Modelling teams, risk teams, auditors, compliance teams, as well as senior management, are challenged with integrating these demands into their ‘business-as- usual’ processes, so that FDIC regulated institutions can comply with the requirements, while also achieving enhanced business efficiencies and cost savings.

The requirements of FIL-22-17 for modelling bring FDIC institutions into line with the Federal Reserve’s standards for Model Risk Management (SR 11 7) and the OCC’s requirements (2011-12). These requirements center on the way institutions manage their use of models, based on their risk profile, the complexity of the models and how reliant they are on their use.

The core of the FDIC’s requirements are around the implementation of a Model Risk Management (MRM) framework that encompasses:

• Disciplined and knowledgeable model development that is well documented and conceptually sound
• Controls to ensure proper implementation
• Processes to ensure correct and appropriate use
• Effective validation processes
• Strong governance, policies, and controls.

These requirements affect institutions with over $1bn in assets.

This drives the speed and flexibility that business users value deeply. It also exposes institutions to operational, regulatory and reputational risks, and it is these risks – to institutions and the wider economy – that the FDIC is looking to address.

Institutions are challenged to build a framework that reflects the FDIC’s own requirements but which also provides a unified model risk management framework that covers both models, tools and calculators that run under the corporate IT umbrella, and that of different business units. The management framework must be unified, because models, regardless of who manages them, may take inputs from both business units as well as corporate IT. Flawed inputs can have a material impact on the business, regardless of the source and who controls it.

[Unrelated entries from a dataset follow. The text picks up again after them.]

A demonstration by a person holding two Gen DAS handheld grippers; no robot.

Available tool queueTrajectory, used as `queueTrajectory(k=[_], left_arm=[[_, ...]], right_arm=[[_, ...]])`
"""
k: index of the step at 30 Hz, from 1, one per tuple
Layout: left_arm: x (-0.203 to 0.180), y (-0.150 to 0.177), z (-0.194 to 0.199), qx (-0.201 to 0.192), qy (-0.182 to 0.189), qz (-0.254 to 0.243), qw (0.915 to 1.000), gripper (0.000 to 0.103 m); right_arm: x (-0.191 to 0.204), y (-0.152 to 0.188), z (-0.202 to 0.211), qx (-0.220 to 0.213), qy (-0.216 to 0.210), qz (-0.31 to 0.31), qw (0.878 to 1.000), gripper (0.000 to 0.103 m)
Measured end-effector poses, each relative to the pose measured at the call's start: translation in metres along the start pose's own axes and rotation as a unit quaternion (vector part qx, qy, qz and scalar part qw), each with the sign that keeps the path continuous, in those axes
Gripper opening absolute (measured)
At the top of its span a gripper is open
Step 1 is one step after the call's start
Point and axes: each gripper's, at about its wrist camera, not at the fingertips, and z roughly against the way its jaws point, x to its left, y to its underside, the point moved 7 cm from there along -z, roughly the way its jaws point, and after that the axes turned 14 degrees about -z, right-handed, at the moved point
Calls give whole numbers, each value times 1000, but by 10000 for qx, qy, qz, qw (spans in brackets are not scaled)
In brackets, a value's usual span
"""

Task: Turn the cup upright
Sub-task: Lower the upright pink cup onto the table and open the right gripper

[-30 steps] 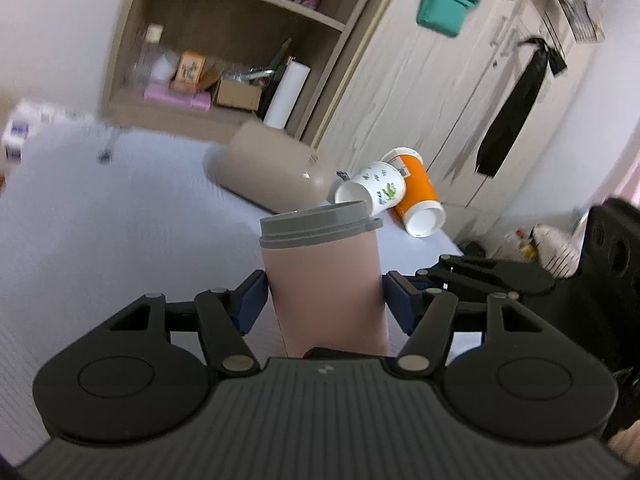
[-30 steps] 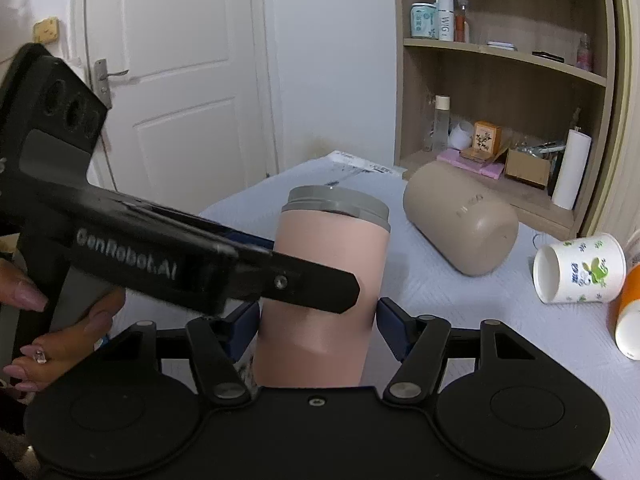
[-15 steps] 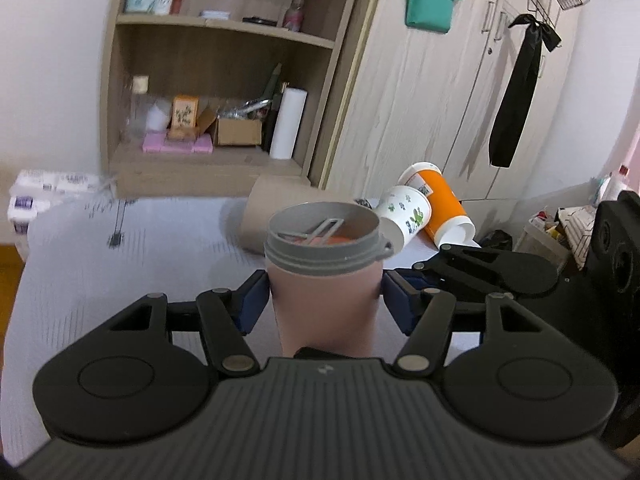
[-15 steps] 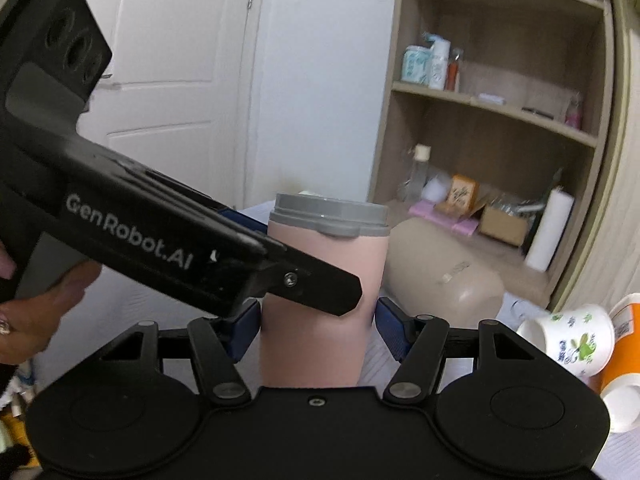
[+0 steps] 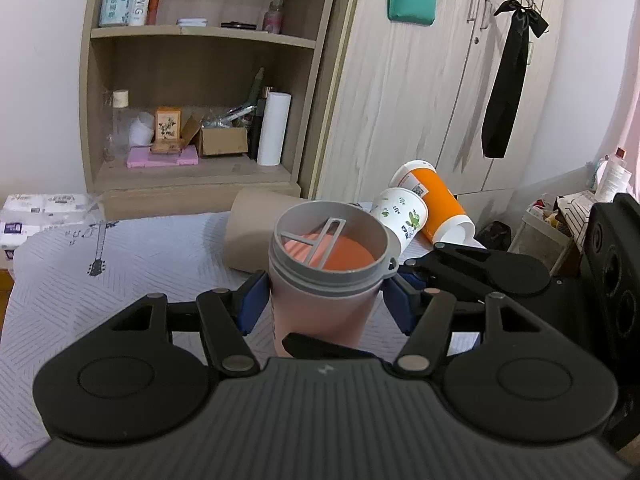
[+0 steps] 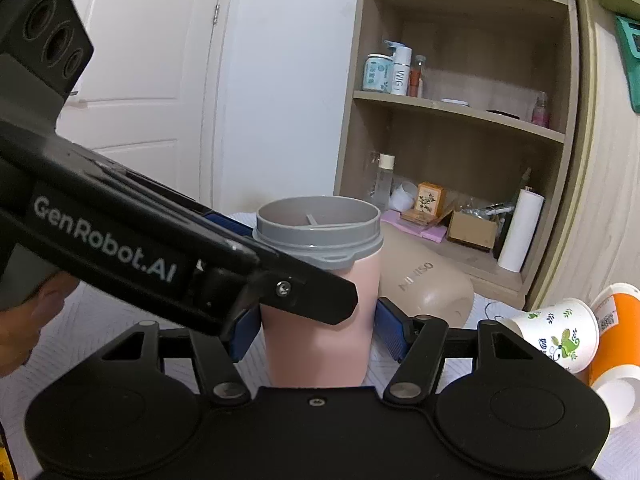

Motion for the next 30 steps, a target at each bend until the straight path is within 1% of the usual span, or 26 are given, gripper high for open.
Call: queueTrajectory(k=[5,8,9,11,16,17,19,20,21,25,27,30], left_arm=[[-7,-1,-2,-34,-148,-186,9997,61],[-9,-2,-4,-153,-103,-133,9997,62],[-11,-1,-4,-173,-110,-160,9997,62],[-13,-1,-3,-197,-151,-222,9994,62],[-9,0,-4,-169,-89,-39,9998,63],[-9,0,-4,-174,-102,-26,9998,63],[-9,1,-3,-196,-126,35,9997,63],[-9,2,-3,-202,-124,43,9997,63],[-9,3,-2,-200,-123,58,9997,63],[-11,7,2,-161,-200,125,9996,65],[-11,8,3,-111,-258,141,9995,70],[-13,10,6,-30,-344,153,9993,71]], right_arm=[[-4,-1,-2,5,-43,-144,9999,68],[-8,2,-2,-24,19,-272,9996,68],[-10,2,-1,-50,11,-399,9992,68],[-10,3,-1,-74,2,-404,9992,68],[-9,3,-1,-79,15,-377,9993,68],[-10,3,-1,-63,25,-394,9992,70],[-9,4,1,-18,10,-433,9991,78],[-9,3,3,-45,30,-448,9990,82],[-9,3,5,-90,102,-430,9990,84],[-12,7,11,-14,209,-476,9986,84],[-14,11,15,-4,251,-554,9981,84],[-17,14,25,-45,285,-675,9973,85]])
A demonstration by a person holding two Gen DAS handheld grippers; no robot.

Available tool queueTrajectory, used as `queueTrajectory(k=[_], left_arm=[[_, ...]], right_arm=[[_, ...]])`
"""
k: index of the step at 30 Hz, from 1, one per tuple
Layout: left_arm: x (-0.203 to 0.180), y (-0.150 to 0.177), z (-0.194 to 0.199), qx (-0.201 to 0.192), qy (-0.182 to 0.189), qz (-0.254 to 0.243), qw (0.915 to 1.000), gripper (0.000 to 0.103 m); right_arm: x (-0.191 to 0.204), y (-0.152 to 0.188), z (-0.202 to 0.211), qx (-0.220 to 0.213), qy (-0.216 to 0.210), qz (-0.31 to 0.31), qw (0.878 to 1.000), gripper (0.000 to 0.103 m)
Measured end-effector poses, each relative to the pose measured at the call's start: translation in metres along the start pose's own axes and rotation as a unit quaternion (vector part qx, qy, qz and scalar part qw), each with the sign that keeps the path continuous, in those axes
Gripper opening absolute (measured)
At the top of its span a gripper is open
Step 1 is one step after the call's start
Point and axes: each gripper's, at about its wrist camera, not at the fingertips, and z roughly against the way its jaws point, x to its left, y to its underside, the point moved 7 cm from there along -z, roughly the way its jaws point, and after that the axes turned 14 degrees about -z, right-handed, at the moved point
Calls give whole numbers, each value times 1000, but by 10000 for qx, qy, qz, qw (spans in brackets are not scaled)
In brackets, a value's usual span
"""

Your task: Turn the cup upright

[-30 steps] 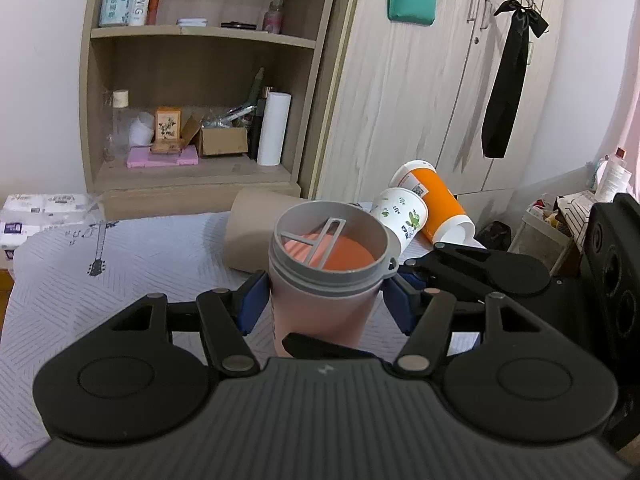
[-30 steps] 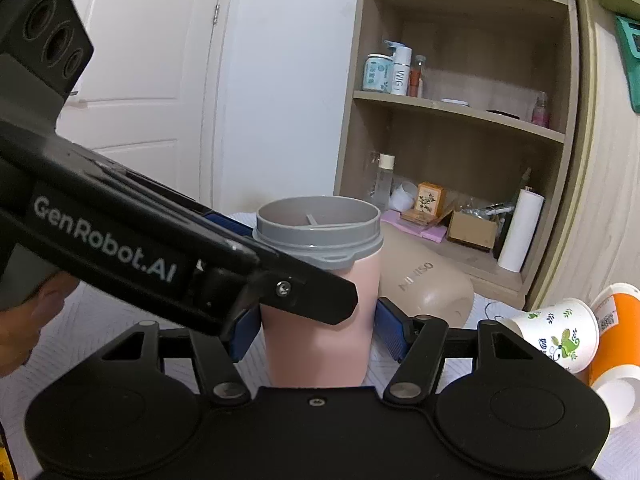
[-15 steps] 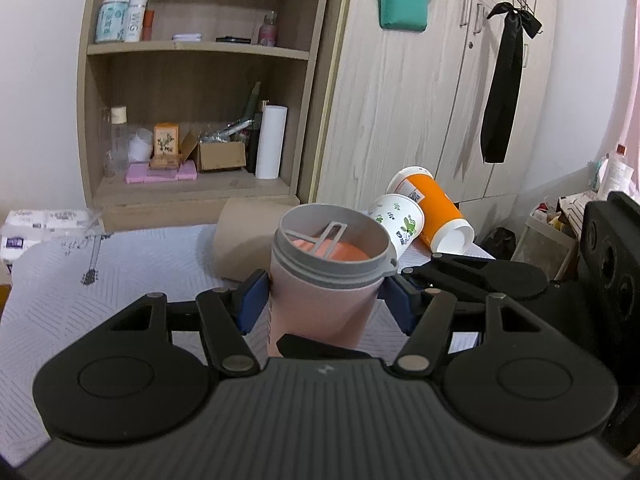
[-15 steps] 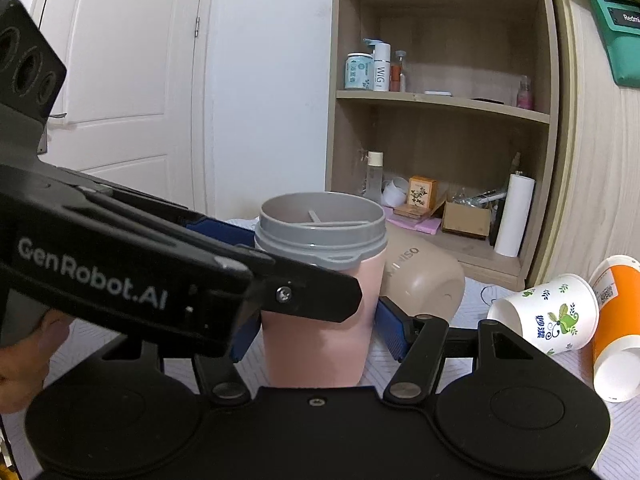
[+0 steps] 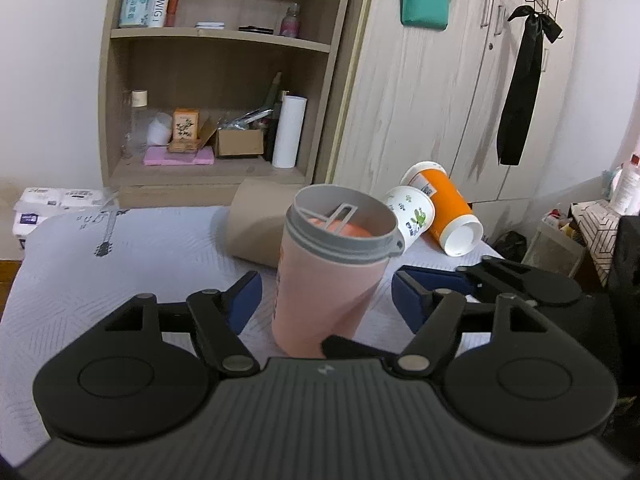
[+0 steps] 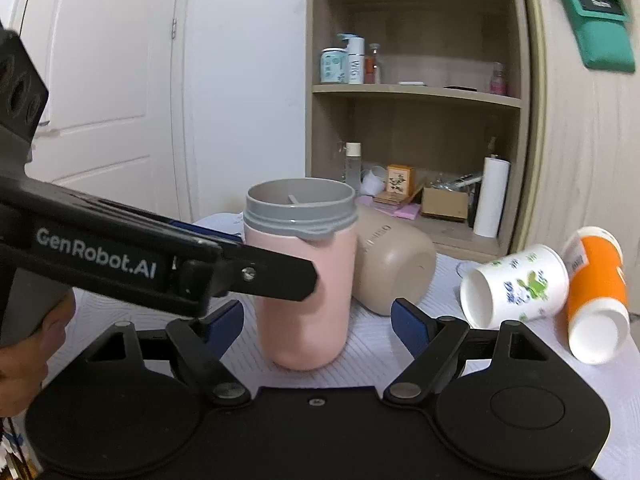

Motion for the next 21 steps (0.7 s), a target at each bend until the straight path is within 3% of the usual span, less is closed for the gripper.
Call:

Addressing this challenge will require careful thought and planning, given the budget and resource constraints that are often in place. An effective MRM solution will address the need for speed and flexibility on the one hand, management controls and transparency on the other, alongside regulatory compliance, by including features such as:

A central inventory of models, tools, and calculators

• Comprehensive inventory identification, scanning and discovery capabilities.
• Risk assessment, criticality, and control assessment ratings.
• Highly configurable view and access management for a tailor-made user experience.
• Powerful data lineage, data interdependence and data connection mapping functions.
• Comprehensive document storage to support standardized model documentation across the enterprise.

Model lifecycle management

• Automated MRM workflow and task management capabilities.
• Flexible design functionality to quickly define, build and modify attributes, workflows, algorithms, and reporting.
• Comprehensive, proactive monitoring and alerting to ensure compliance.
• A flexible, robust and proven task management and attestation engine.

Security and audit management

• Complete audit trail of updates and interactions with the MRM framework.
• Full role-based security management including flexibility to define and refine roles and access to the platform.